Activity
The answer must consist of every line in the data below that holds the word "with".

Given information Block Start

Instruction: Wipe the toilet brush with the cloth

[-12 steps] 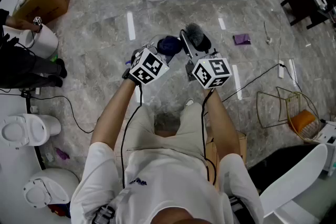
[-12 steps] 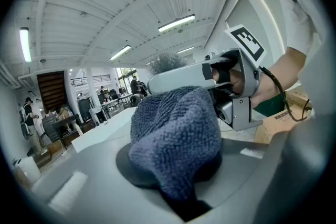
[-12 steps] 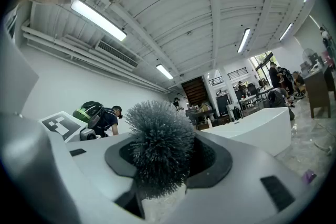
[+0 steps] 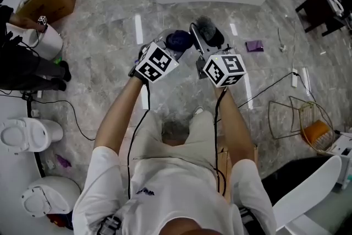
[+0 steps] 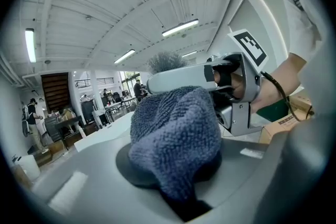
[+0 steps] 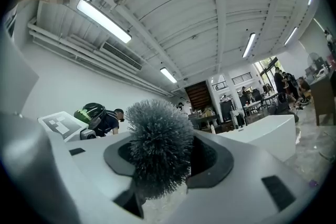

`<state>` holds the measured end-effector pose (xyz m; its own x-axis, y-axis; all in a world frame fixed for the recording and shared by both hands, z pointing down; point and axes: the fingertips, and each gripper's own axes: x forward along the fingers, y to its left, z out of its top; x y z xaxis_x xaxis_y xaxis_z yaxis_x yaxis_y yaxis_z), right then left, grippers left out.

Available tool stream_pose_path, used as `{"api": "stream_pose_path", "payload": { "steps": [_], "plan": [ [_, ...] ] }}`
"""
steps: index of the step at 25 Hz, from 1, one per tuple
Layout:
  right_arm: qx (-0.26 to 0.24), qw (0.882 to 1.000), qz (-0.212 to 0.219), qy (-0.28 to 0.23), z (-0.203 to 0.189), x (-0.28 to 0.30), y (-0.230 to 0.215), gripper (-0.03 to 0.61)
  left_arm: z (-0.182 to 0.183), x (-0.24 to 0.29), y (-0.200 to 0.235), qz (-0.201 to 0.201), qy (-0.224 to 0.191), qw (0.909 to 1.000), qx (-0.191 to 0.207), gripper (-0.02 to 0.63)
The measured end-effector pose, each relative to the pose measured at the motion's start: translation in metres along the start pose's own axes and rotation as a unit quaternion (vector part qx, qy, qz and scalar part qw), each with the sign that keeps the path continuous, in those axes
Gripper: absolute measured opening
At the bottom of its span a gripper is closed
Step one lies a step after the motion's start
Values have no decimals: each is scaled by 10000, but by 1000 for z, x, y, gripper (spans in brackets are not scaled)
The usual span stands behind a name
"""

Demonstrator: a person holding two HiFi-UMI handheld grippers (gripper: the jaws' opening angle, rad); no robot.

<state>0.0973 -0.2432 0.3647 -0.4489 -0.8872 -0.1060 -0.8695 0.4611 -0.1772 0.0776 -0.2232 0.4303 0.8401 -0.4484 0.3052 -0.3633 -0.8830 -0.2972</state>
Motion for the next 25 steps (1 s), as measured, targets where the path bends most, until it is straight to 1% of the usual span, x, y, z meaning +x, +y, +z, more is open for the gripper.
{"api": "stream_pose_path", "payload": {
  "steps": [3, 6, 16, 25],
  "plan": [
    [-167, 9998, -37, -48, 12, 4, 3, 221, 10, -2, 6, 54, -67, 10000, -3, 61],
    [-277, 9996, -64, -52, 16, 2, 5, 218, 13, -4, 4, 44, -102, 9999, -5, 60],
    [-220, 9996, -153, 12, 8, -17, 6, 218, 9, -4, -18, -99, -58, 9998, -137, 60],
    [-191, 9997, -145, 69, 6, -19, 4, 216, 8, -3, -20, -229, -41, 9997, -123, 60]
  ]
}}
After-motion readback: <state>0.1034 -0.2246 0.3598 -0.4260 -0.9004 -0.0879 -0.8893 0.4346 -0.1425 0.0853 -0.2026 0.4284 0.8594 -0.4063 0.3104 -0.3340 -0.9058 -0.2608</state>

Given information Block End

Written solution
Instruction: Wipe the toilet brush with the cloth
The measured end-effector pose, each relative to the pose measured at the motion's start: translation in metres along the start pose's own axes and rotation as a unit quaternion (vector part qx, qy, qz and scalar part qw), each with the sign that keeps the path continuous, in those axes

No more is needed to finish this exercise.